§ **What the exercise asks**
In the listing below, the lines starting with the line with "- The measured" and going on through the line with "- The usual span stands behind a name" are to be reproduced exactly, and only those.

BEGIN Data to examine

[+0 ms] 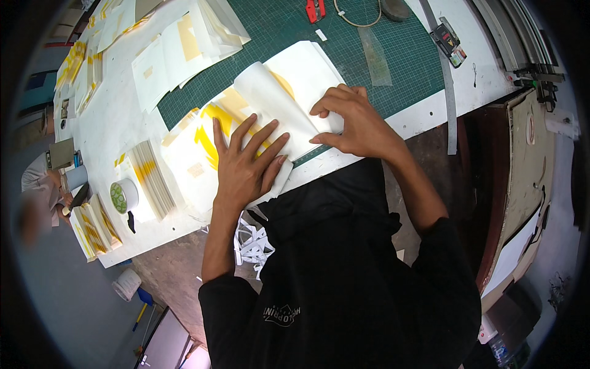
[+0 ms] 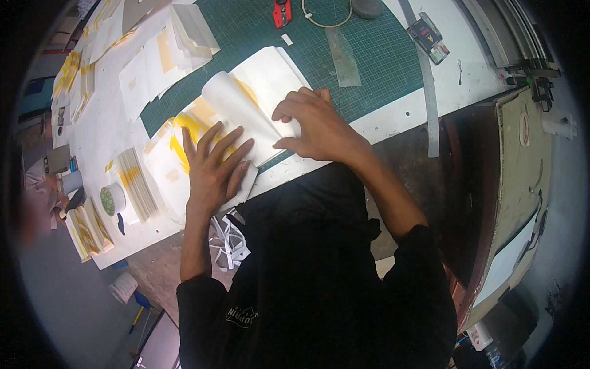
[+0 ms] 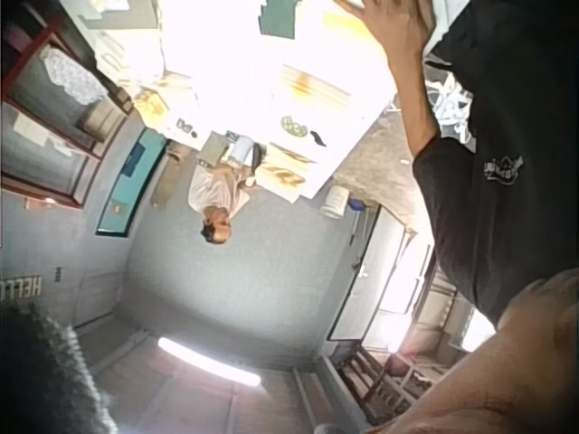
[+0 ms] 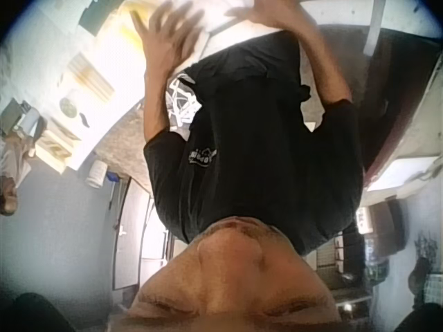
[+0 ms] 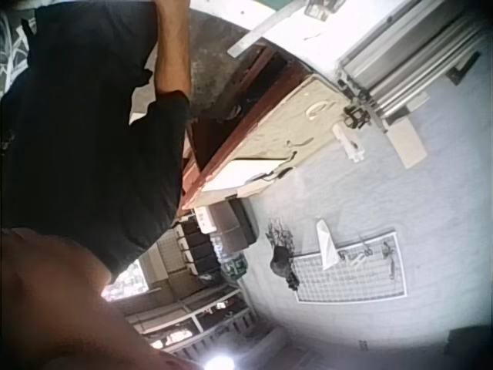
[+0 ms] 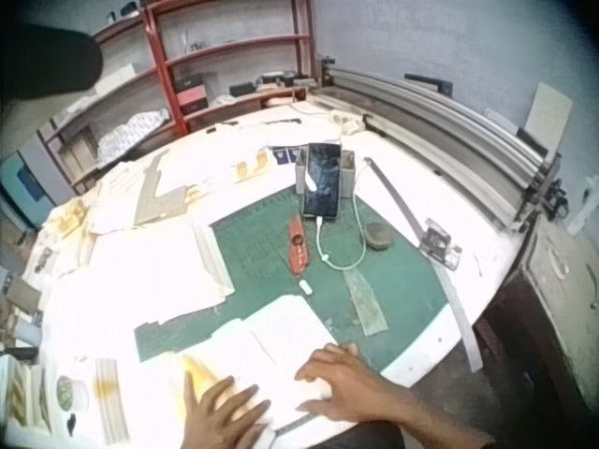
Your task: The person repeatedly folds white paper sheets that have yellow markings on them. They align the sheets on a green cutting mat and press down on the folds to create creases. The person handles the paper one sheet at a time, folding and stacking them on the table.
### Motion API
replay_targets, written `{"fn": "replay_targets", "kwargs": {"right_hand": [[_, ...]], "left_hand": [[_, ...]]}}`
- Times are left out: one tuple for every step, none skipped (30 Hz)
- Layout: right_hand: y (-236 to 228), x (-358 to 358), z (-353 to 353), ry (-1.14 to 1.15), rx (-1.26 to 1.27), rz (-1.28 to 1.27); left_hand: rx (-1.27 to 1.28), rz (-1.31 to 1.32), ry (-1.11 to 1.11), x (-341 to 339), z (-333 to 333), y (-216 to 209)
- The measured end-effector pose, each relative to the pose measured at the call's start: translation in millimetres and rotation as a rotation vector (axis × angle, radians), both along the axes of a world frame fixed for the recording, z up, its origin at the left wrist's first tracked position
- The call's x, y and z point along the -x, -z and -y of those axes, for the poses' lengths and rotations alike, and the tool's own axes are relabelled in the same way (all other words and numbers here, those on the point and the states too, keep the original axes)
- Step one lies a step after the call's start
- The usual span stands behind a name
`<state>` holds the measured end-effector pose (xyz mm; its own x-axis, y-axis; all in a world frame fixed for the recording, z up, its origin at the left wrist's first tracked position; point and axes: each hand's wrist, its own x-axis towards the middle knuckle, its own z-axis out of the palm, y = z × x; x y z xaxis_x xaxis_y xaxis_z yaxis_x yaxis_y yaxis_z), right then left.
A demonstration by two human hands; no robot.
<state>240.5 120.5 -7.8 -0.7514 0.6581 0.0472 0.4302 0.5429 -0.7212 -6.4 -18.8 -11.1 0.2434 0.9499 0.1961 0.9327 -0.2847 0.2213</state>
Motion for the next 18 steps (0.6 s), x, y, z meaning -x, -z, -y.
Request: {"fn": "replay_targets", "kwargs": {"right_hand": [[1.1,-0.5,-1.3,-0.006,-0.006,-0.01],[2.1,-0.9,-3.0,-0.011,-0.013,-0.02],[2.3,-1.1,-5.6,-0.018,0.008,-0.015],[2.0,-1.0,-8.8,-0.026,0.029,-0.01],[1.0,-0.9,-10.9,-0.034,0.049,-0.005],[-1.4,0.1,-11.6,-0.032,0.054,0.015],[-4.5,2.1,-12.4,-0.029,0.058,0.037],[-6.2,3.9,-13.0,-0.025,0.063,0.058],[-5.8,5.3,-15.4,-0.028,0.088,0.057],[-4.7,6.5,-19.1,-0.032,0.112,0.056],[-4.4,7.5,-21.1,-0.036,0.137,0.054],[-5.8,8.3,-21.3,-0.037,0.128,0.065],[-7.8,9.6,-21.7,-0.04,0.12,0.074],[-9.8,10.8,-22.1,-0.043,0.112,0.083],[-11.5,11.6,-22.2,-0.04,0.117,0.098],[-13.4,12.4,-22.0,-0.038,0.121,0.112],[-14.6,13.0,-21.7,-0.035,0.126,0.127],[-15.1,13.5,-21.5,-0.034,0.125,0.129]], "left_hand": [[0.001,0.001,0.0,-0.2,-0.1,-0.5],[0.001,0.001,0.0,-0.4,-0.2,-1.1],[0.002,0.002,0.0,-0.6,-0.2,-1.5],[0.003,-0.001,0.001,-0.5,-0.1,-1.7],[0.003,-0.004,0.001,-0.2,0.1,-1.7],[0.004,-0.008,0.001,0.0,0.4,-1.9],[0.004,-0.005,0.001,0.0,0.1,-2.0],[0.005,-0.003,0.0,0.0,0.0,-2.2],[0.006,-0.001,0.0,-0.1,-0.2,-2.3],[0.004,-0.001,-0.002,-0.5,-0.4,-2.2],[0.002,-0.001,-0.003,-0.8,-0.6,-2.2],[0.0,0.0,-0.004,-1.2,-0.8,-2.1],[0.0,0.005,-0.005,-1.2,-0.5,-2.3],[-0.001,0.009,-0.007,-1.2,-0.2,-2.4],[-0.001,0.014,-0.008,-1.1,-0.1,-2.5],[-0.002,0.018,-0.009,-1.0,0.0,-2.3],[-0.004,0.022,-0.009,-0.9,0.1,-2.1],[-0.005,0.025,-0.009,-0.7,0.1,-1.9]]}}
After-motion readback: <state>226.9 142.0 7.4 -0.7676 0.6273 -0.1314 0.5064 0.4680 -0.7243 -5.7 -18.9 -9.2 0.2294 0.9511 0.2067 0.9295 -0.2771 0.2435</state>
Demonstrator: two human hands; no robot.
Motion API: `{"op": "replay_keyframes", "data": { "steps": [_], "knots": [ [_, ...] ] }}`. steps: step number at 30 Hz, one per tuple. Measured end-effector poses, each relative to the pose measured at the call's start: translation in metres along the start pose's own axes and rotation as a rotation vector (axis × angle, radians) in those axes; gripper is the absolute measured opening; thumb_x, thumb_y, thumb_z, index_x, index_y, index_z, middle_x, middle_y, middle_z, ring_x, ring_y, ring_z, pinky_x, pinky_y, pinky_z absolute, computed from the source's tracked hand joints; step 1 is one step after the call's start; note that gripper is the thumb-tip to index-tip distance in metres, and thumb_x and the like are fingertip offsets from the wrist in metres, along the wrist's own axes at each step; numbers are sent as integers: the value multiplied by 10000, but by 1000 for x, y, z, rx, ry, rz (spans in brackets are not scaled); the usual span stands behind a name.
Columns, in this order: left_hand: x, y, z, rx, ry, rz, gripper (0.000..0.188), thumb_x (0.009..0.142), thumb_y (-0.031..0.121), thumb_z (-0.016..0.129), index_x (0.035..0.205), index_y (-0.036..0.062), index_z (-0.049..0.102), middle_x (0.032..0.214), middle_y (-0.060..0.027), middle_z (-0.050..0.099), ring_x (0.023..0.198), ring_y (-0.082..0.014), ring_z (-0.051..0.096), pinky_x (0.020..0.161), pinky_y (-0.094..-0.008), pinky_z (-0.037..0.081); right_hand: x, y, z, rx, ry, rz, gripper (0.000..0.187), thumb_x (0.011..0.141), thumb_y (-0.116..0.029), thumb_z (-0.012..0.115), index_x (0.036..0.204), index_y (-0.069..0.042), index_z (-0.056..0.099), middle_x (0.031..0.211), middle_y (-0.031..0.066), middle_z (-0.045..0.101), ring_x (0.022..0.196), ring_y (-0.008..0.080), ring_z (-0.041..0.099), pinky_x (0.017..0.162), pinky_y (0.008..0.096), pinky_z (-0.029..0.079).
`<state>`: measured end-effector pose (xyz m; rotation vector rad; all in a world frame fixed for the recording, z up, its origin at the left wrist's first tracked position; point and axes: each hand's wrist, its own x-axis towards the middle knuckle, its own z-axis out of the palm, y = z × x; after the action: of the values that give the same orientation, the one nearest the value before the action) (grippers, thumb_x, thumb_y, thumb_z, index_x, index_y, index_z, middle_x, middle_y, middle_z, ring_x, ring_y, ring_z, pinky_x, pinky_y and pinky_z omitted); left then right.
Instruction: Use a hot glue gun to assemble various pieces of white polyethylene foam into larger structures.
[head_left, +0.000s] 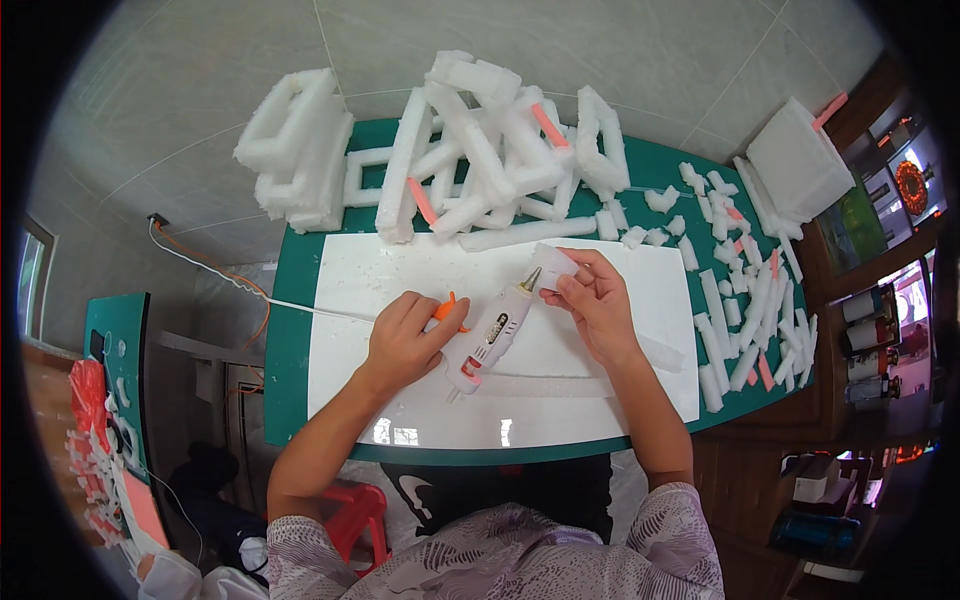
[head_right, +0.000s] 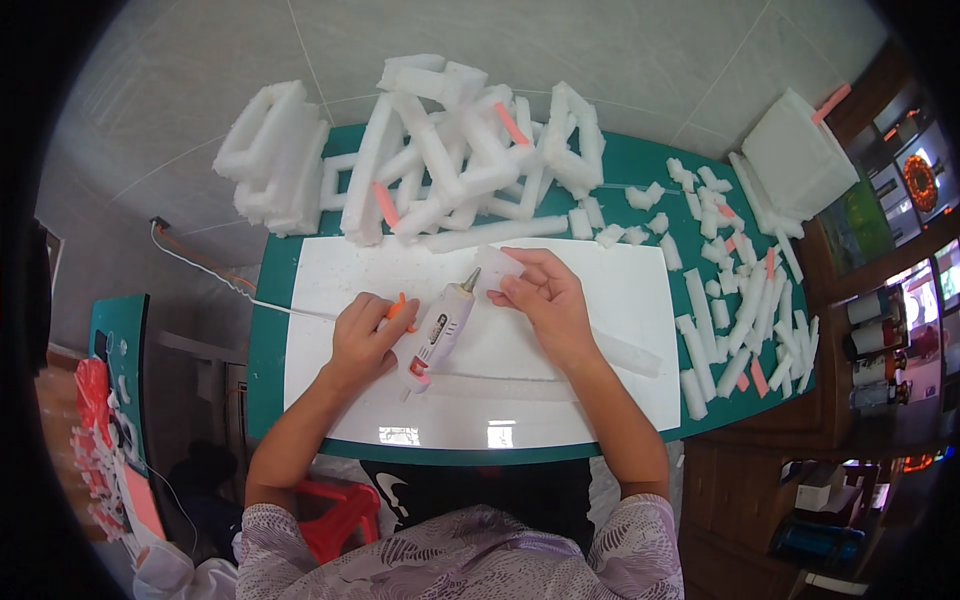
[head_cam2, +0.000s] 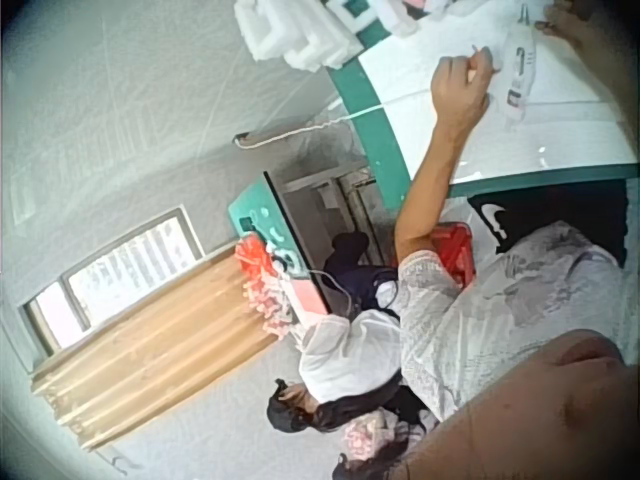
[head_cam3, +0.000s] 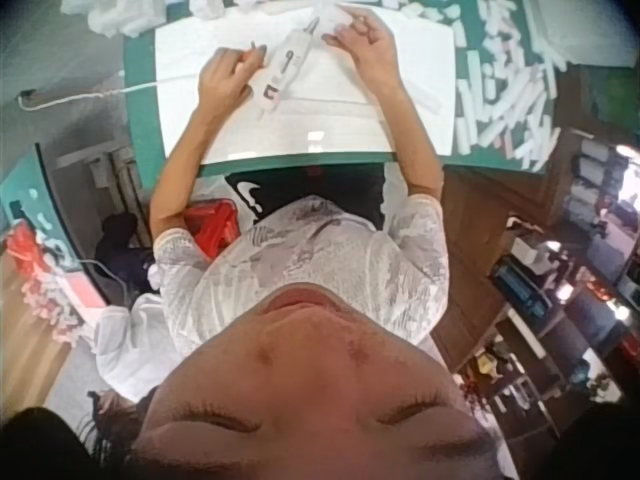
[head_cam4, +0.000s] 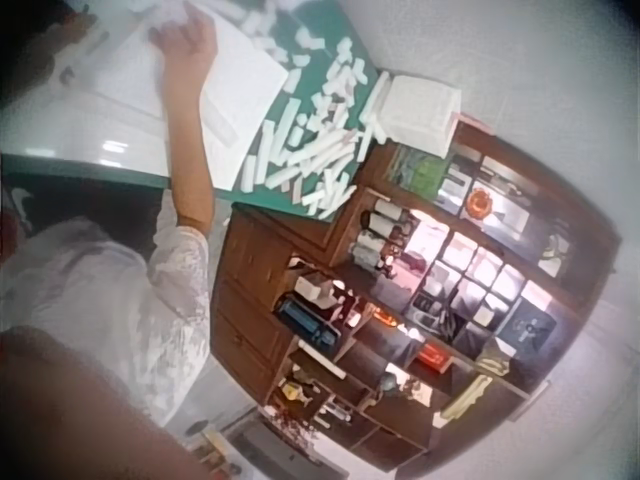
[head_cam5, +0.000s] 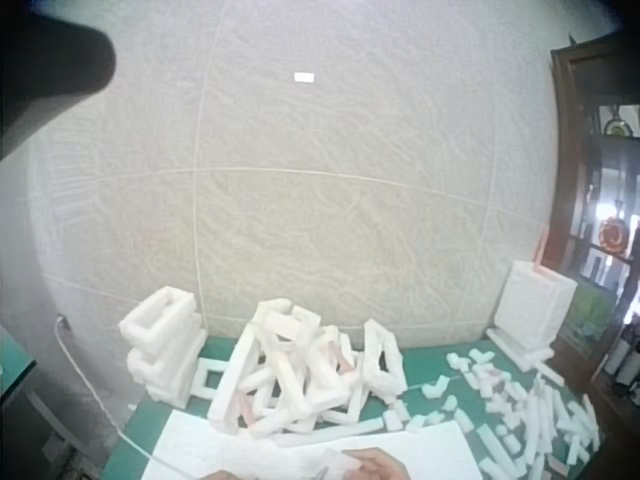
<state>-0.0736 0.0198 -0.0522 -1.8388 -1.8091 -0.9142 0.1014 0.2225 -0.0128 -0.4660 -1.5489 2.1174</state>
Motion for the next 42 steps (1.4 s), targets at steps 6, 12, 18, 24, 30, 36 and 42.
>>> {"op": "replay_keyframes", "data": {
  "steps": [6,12,18,24,30,36,42],
  "knots": [
    [0,1,1,-4,-1,6,707,439,-25,709,1142,37,667,841,-96,562,729,-272,550,572,-364,428,0,1,-1,15,-9,-9,314,966,-9,565,1278,13,549,1162,161,651,1037,194,645,931,350,556],
    [0,1,1,7,-10,10,714,430,-25,713,1141,32,667,844,-97,561,731,-270,549,566,-359,428,1,2,-1,10,-8,-17,316,964,-3,564,1279,13,548,1165,165,651,1044,200,646,933,352,557],
    [-1,0,0,1,-15,8,729,424,-24,714,1149,32,664,847,-97,561,732,-271,549,568,-360,430,1,1,0,3,-9,-11,316,962,0,565,1277,16,550,1175,170,650,1051,208,647,932,355,558],
    [0,0,-1,-1,-11,20,732,420,-15,715,1148,35,664,843,-98,559,725,-271,547,570,-365,429,1,1,-1,22,-20,-3,324,971,-19,566,1293,15,547,1173,165,653,1045,202,652,923,343,559],
    [-4,-1,-3,-62,89,31,649,474,-10,734,1118,55,690,810,-69,549,722,-236,531,572,-328,417,2,4,-15,237,-135,122,359,1000,-137,573,1309,39,523,1108,135,664,925,173,664,811,285,558],
    [-5,-6,-2,-86,105,-37,662,467,-34,715,1124,44,688,824,-83,565,734,-253,544,576,-334,430,2,5,-20,365,-235,213,389,1021,-227,528,1285,58,514,1014,136,658,806,149,637,714,253,528],
    [1,-6,-7,-32,52,-7,641,488,-8,727,1125,58,692,822,-71,566,731,-238,541,581,-331,437,1,6,-20,410,-290,279,350,1027,-235,498,1218,56,533,973,134,656,761,149,633,672,248,509]
  ]
}}
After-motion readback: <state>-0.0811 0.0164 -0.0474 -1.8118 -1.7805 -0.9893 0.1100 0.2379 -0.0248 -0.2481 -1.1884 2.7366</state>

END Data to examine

§ **Response**
- The measured end-effector pose, each relative to the pose measured at the call's start: translation in millimetres and rotation as a rotation vector (axis × angle, radians), both along the axes of a world frame fixed for the recording, z up, its origin at the left wrist's first tracked position
- The call's x, y and z point along the -x, -z and -y of those axes, for the poses' lengths and rotations alike, and the tool's own axes are relabelled in the same way (all other words and numbers here, those on the point and the states too, keep the original axes)
- Step one lies a step after the call's start
- The usual span stands behind a name

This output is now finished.